▸ Input data
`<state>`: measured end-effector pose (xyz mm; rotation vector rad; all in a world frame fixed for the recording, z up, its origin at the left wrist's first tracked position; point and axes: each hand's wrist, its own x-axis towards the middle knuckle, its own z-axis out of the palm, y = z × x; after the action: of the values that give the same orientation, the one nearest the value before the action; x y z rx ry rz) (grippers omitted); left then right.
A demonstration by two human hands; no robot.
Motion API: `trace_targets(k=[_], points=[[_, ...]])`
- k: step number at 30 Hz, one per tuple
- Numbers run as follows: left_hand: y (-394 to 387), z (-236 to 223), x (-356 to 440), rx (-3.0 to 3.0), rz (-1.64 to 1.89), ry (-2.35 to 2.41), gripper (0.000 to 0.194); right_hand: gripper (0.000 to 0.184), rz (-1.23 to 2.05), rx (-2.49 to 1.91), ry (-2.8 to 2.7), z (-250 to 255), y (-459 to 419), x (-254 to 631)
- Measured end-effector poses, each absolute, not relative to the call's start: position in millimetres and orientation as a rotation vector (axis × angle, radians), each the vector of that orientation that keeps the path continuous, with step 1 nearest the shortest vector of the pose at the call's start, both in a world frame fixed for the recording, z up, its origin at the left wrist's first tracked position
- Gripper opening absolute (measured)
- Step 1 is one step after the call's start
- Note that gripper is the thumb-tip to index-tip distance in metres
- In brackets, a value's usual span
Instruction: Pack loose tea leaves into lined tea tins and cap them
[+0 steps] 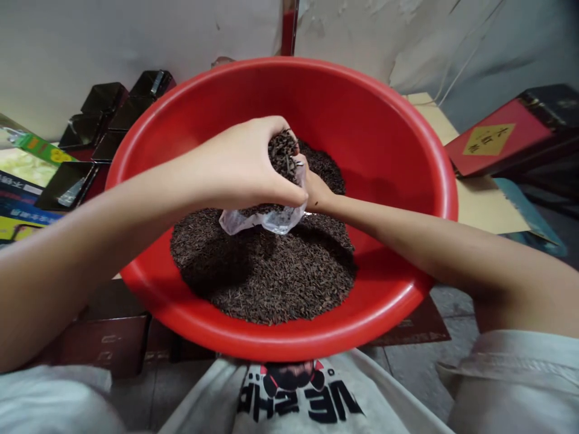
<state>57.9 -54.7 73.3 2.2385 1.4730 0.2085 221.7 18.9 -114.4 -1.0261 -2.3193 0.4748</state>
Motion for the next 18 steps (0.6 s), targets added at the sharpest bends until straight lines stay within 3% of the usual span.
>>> trace_targets(k=[6, 10, 13, 18], points=[[-41, 34, 52, 2.538, 0.456, 1.471, 0.038, 0.095, 0.541, -1.073, -2.201, -117, 22, 223], [-23, 15, 45, 2.700, 0.325, 1.429, 0.024, 0.100, 0.560, -1.065, -2.179, -117, 26, 224], [-15, 14, 44, 2.730, 0.220, 1.342, 0.026, 0.105, 0.577, -1.087, -2.173, -116, 28, 226], [-48, 26, 57, 2.778, 0.352, 1.152, 0.021, 0.090, 0.574, -1.092, -2.240, -113, 32, 228]])
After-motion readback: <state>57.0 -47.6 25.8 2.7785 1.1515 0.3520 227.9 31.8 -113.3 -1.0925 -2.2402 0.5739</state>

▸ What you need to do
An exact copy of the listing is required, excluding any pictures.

▸ Result of the exercise
`<state>`: measured end-effector pose (xyz mm; rotation vector rad; all in a world frame fixed for the recording, z up, its origin at the left wrist's first tracked position; point and axes: each hand's wrist, its own x-axis towards the middle knuckle, its own z-axis out of the palm, y = z × x; after the action: of the values that give the same orientation, the one nearest the value before the action; x y z rx ry rz) (grippers omitted); left then right.
A demonstration by two human hands; no robot.
Motion API: `trace_targets(k=[_], points=[[_, ...]])`
- k: step number at 30 Hz, one per tuple
- Numbers run as follows: left_hand: y (-394 to 387), z (-236 to 223), x (-356 to 440), rx (-3.0 to 3.0), rz (-1.64 to 1.89), ry (-2.35 to 2.41), gripper (0.000 to 0.194); right_hand: gripper (0.000 to 0.184), rz (-1.23 to 2.05), rx (-2.49 to 1.91), ry (-2.8 to 2.7), z (-250 to 255), y (-459 to 419), x (-254 to 631)
- Measured end-effector poses, each absolute, not relative to the call's start: position in millimetres and orientation as a rotation vector (axis × angle, radians), each the vector of that orientation that keeps the path continuous, with step 1 nearest the shortest vector of the pose at the call's start, both in a world frame fixed for the recording, z up, its origin at the left wrist's first tracked position
- Gripper opening absolute (measured)
- Step 1 is one step after the call's start
- Note that gripper is the thumb-tip to index-tip distance in metres
- In brackets, a value's usual span
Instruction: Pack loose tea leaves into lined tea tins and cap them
[+0 steps] 
<state>57.9 -54.7 73.3 2.2385 1.4730 0.2085 221.7 18.9 -114.4 -1.0261 -2.3193 0.4748</state>
Motion for the next 18 steps (0.6 s), targets added at the sharpest bends until straight lines stay within 3% of the usual span.
>>> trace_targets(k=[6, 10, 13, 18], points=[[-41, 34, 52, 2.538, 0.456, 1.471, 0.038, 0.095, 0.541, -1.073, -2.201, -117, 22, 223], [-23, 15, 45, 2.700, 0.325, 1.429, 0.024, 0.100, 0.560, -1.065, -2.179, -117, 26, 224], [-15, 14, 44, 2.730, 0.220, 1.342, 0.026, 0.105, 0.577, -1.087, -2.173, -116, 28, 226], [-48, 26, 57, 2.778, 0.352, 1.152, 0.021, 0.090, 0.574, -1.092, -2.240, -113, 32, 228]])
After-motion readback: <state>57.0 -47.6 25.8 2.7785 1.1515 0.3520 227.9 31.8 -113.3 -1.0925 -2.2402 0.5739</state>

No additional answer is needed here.